• UCINA: TRE PROGETTI DI FILIERA SUBITO IN CAMPO A FIANCO DEL NUOVO CODICE
  • LA FINALIZZAZIONE DEI DECRETI ATTUATIVI PROSSIMO OBIETTIVO PRIMARIO DI UCINA CONFINDUSTRIA NAUTICA

Carla Demaria, presidente di UCINA, in una serie di interviste rilasciate nei giorni scorsi, ha ringraziato pubblicamente il ministro Graziano Delrio per le sue dichiarazioni con le quali ha sottolineato l’importanza dell’azione unitaria di UCINA e delle associazioni che fanno parte del Coordinamento Nazionale a garanzia di una rappresentatività strutturata della categoria, a differenza di quanto accade in altri settori dove non si raggiungono risultati proprio a causa della frammentazione della rappresentanza.  

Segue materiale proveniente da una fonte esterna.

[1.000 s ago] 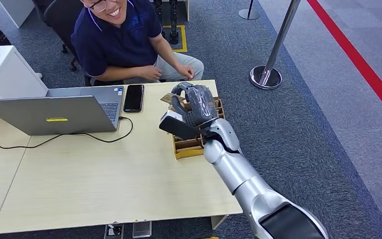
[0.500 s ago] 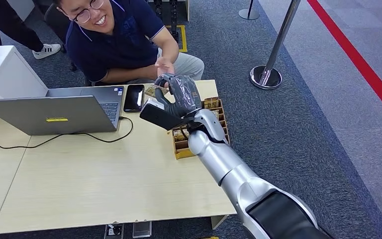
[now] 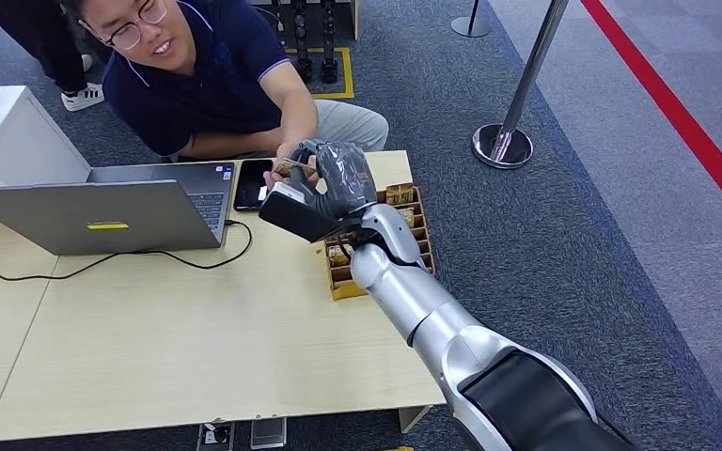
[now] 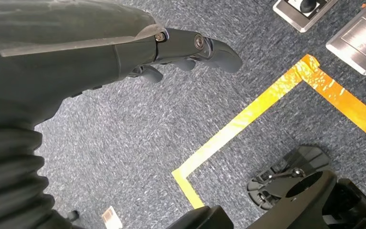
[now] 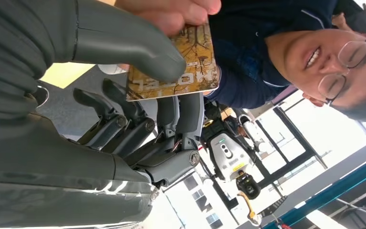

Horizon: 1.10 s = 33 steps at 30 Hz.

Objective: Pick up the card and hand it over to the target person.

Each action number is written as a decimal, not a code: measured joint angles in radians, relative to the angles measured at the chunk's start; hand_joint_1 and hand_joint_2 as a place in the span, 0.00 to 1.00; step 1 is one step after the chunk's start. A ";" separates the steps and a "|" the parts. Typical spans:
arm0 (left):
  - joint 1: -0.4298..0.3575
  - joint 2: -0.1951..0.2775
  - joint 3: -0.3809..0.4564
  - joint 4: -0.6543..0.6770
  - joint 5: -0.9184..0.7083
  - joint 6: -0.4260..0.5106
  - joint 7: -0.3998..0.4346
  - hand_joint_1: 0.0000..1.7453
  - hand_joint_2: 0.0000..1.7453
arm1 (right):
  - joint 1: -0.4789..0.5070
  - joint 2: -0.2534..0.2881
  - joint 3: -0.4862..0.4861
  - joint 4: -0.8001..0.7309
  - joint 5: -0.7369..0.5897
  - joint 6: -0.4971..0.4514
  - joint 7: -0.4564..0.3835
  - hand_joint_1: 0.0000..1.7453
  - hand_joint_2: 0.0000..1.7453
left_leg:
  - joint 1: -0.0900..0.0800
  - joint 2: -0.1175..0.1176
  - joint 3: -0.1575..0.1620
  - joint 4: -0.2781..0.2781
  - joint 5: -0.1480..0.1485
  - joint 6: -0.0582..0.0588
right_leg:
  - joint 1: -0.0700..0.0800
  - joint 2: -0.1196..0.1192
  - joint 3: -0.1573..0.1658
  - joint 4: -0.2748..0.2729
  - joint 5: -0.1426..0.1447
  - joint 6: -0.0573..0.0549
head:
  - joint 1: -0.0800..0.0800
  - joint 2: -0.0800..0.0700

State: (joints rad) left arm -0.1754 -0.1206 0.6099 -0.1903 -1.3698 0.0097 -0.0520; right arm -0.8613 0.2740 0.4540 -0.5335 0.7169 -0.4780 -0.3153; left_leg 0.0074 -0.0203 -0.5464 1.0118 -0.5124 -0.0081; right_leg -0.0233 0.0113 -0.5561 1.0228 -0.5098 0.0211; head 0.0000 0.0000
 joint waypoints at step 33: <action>0.002 0.000 0.007 0.000 -0.001 -0.009 0.017 0.00 0.00 | 0.003 -0.048 -0.058 -0.007 0.004 -0.050 0.033 0.00 0.00 | 0.000 -0.001 0.000 0.000 0.000 0.000 | 0.000 -0.001 0.000 0.000 0.000 0.000 | 0.000 0.000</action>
State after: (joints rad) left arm -0.1732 -0.1202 0.6168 -0.1901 -1.3703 0.0010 -0.0354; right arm -0.8582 0.2260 0.3959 -0.5407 0.7209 -0.5279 -0.2820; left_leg 0.0075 -0.0214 -0.5468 1.0119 -0.5120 -0.0080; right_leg -0.0232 0.0100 -0.5562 1.0225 -0.5097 0.0212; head 0.0000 0.0000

"Stare insieme e fare gioco di squadra è la nostra forza – ha  dichiarato alla stampa Carla Demaria – e in questo senso le parole del Ministro Delrio sono il miglior riconoscimento possibile delle nostre scelte. Insieme ad Assilea, Assomarinas, Assonat-Confcommercio e Confarca affrontiamo dunque da subito questa seconda fase di lavori con la priorità della finalizzazione dei decreti attuativi e a seguire i progetti che abbiamo presentato alla nostra Assemblea Nazionale martedì scorso a Roma." 

Da questa spinta nascono tre progetti operativi su altrettanti  temi strategici per la nautica da diporto.

- La Camera internazionale arbitrale del mare e della nautica

E’ studiata nell'interesse di tutte le aziende del settore per la risoluzione delle controversie legali e tecniche di ogni rapporto inerente alla nautica o comunque connesso al mare e alla navigazione. In particolare, la Camera arbitrale amministra tutte le controversie relative a contratti di progettazione, costruzione e vendita; contratti di trasporto e spedizione; contratti di mediazione e brokeraggio; contratti di ormeggio e servizi; contratti di appalto; contratti di noleggio e chartering. I componenti del Consiglio Arbitrale sono scelti fra esperti, sia italiani sia stranieri, con comprovata professionalità e specifiche competenze in materia giuridica, tecnica, economica nel settore della nautica.

Il Consorzio Co.Ge.Pir.

Il Consorzio Gestione Pirotecnici, appena costituito nell’interesse generale e non solo delle aziende produttrici per organizzare il recupero e lo smaltimento dei razzi di soccorso, è previsto da un recente decreto del Ministero dell'Ambiente. Vede coinvolti tutti i principali produttori e importatori nazionali, insieme a UCINA Confindustria Nautica, che ne ha promosso la costituzione, e COBAT, Consorzio Nazionale Raccolta e riciclo. Lo statuto prevede la possibilità di aderire anche per altre imprese interessate dalla distribuzione, commercializzazione e smaltimenti dei pirotecnici.

Come presidente dell’Assemblea Accessori di UCINA Confindustria Nautica” – spiega il neo presidente del CO.GE.PIR. Alberto Osculati – “mi sono fatto carico di individuare una soluzione non facile dal punto di vista organizzativo, tecnico e non ultimo anche economico che ha portato appunto alla costituzione del Co.Ge.Pir. Devo ringraziare le aziende consorziate per il grande contributo. Confidiamo di poter essere operativi con la struttura informatica e la rete sul territorio già a inizio anno, per poter poi procedere al ritiro a cominciare dal secondo trimestre 2018”, conclude Osculati, “nel frattempo auspichiamo l’iscrizione al consorzio di altri soggetti interessati”.

- Il Blue Italian Growth (BIG)

Il nuovo Cluster Tecnologico Nazionale costituito il 30 novembre scorso su impulso del Ministero dell'Istruzione, dell'Università e della Ricerca, e che vede partner capofila il Consiglio Nazionale delle Ricerche (CNR) e del quale UCINA è socio fondatore. Il Cluster favorisce e coordina la collaborazione tra ricerca pubblica e privata, generando opportunità d'innovazione e sviluppo tecnologico per il sistema industriale marino e marittimo italiano.

Raccogliendo in un’unica realtà aggregativa di valenza nazionale un ampio gruppo di soggetti pubblici e privati, il Cluster Tecnologico Nazionale (BIG) risulta efficacemente rappresentativo del settore, in una prospettiva sia locale che internazionale, con uno spettro di interessi che spaziano dalla cantieristica e robotica marina alle tecnologie per la protezione degli ambienti costieri, dalle biotecnologie blu alla sostenibilità e agli usi economici del mare.